In Patagonia, the Belgian Sean Villanueva and the Italians Matteo Della Bordella and Leo Gheza have started their season on a high note: as soon as they arrived, they rushed to open a route on the east face of the Aiguille Mermoz, 2732 m, Que miras, bobo ? 7b, 500 m.
In Cogne, last December, a few days before his departure for Patagonia, Matteo Della Bordella told us how eager he was to come back to this mountain range that he loves so much. And this after his magnificent opening at Cerro Torre with Matteo De Zaiacomo and David Bacci, a success that had a tragic epilogue with the death of Korra Pesce, with whom he shared the last pitches. A major route that the trio called « Brothers in Arms ».

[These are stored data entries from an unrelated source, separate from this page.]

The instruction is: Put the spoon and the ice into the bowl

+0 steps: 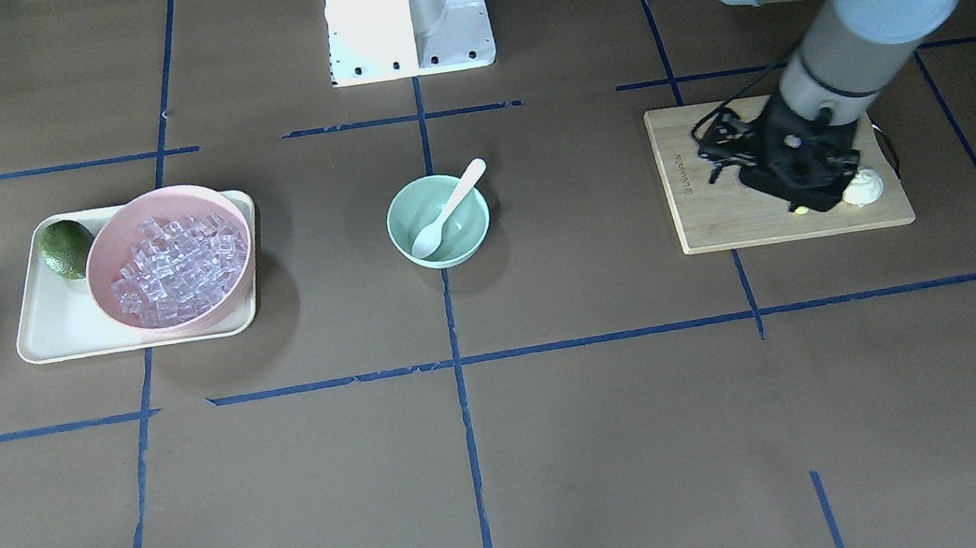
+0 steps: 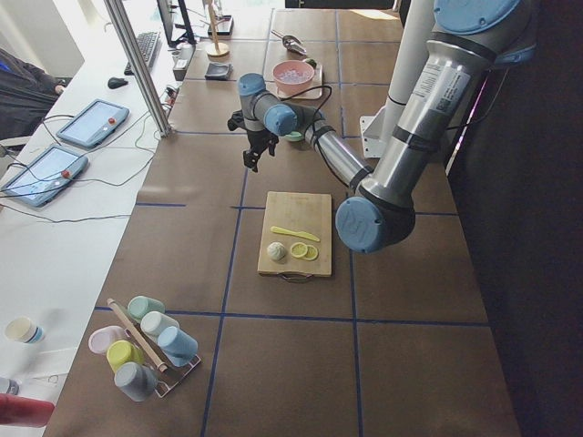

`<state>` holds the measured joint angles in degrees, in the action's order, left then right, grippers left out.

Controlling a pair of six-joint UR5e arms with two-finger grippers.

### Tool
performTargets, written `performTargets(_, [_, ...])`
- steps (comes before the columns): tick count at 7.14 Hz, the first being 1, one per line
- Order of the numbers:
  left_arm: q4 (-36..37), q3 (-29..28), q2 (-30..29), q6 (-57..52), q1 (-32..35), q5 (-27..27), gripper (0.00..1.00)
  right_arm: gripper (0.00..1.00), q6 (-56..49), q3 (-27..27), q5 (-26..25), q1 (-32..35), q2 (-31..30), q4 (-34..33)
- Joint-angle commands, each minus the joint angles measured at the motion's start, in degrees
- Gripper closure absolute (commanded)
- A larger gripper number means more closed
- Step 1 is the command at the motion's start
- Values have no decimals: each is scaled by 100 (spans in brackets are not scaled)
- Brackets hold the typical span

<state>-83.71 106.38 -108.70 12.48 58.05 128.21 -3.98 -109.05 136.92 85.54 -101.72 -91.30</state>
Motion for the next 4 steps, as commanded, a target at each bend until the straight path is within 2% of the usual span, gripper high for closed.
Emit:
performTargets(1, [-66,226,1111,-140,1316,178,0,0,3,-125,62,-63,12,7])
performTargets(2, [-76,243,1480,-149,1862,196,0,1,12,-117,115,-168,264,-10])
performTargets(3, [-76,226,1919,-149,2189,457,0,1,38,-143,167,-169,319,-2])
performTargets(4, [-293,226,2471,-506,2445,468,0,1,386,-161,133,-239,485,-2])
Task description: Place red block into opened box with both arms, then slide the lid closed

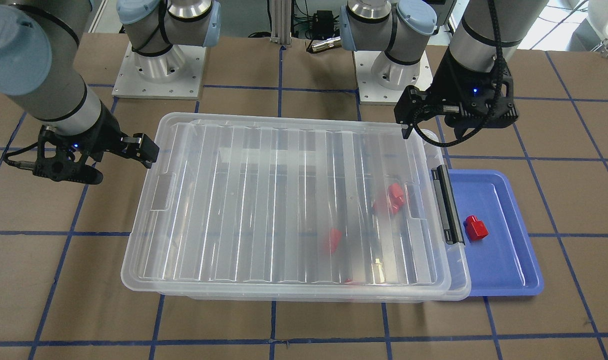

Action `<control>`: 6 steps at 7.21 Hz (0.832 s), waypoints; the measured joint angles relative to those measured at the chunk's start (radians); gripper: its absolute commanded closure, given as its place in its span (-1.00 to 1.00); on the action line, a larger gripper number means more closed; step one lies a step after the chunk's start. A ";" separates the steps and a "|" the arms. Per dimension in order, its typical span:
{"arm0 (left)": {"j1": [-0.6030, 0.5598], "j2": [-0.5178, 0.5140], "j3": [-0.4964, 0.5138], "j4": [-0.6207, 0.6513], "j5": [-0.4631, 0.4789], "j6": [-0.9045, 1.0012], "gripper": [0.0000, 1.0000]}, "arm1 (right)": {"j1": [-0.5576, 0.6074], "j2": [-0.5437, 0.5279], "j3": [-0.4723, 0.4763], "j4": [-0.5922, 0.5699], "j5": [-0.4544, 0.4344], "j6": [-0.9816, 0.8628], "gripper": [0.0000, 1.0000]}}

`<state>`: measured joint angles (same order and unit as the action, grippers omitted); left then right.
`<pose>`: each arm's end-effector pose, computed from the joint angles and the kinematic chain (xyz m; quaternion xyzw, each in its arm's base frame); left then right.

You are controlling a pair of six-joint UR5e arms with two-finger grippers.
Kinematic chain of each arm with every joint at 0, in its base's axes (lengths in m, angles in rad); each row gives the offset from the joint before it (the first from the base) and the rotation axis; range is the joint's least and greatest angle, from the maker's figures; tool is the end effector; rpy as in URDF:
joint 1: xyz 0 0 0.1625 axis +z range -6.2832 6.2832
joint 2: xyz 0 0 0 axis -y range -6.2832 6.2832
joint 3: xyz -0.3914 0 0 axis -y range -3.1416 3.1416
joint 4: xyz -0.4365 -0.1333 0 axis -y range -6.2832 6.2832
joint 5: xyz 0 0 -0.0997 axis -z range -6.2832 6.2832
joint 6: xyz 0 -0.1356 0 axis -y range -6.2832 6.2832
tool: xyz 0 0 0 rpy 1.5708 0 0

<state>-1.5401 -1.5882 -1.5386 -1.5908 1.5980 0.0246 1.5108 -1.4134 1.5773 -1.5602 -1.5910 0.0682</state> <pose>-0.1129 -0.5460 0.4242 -0.0030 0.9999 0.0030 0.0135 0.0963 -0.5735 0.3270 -0.0629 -0.9942 -0.0871 0.0104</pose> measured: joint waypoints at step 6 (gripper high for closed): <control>0.000 -0.003 0.001 0.000 0.000 0.000 -1.00 | 0.000 0.105 0.002 -0.098 -0.004 -0.010 -1.00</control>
<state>-1.5401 -1.5908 -1.5379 -1.5904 1.5979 0.0246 1.5110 -1.3079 1.5797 -1.6581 -1.5947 0.0587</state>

This season, the Italian Matteo Della Bordella roped up with his compatriot Leo Gheza and the Belgian trad specialist Sean Villanueva. Success was not long in coming. On January 10, the team completed the first ascent of a 500-meter route in the middle of the east face of the Aiguille Mermoz, Que miras bobo? Difficulty 7b.
In Patagonia, it is important not to miss a weather window
Della Bordella explained that he and Leo met Sean Villanueva by chance on New Year’s Day. The latter was supposed to wait for his climbing partner, who was supposed to arrive on the 20th, but the favorable weather window decided otherwise, and it is a matter of not missing it when it presents itself.
On January 9th the trio left El Chalten to go to the foot of the mountain. After a long day of climbing, they reached the summit around 9:30 pm, and bivouacked. The next day they went down. Their route is to the right of the Vol de Nuit route opened solo by Andy Parkin in 1993.
Villanueva doing his favorite thing : climbing and opening new pitches.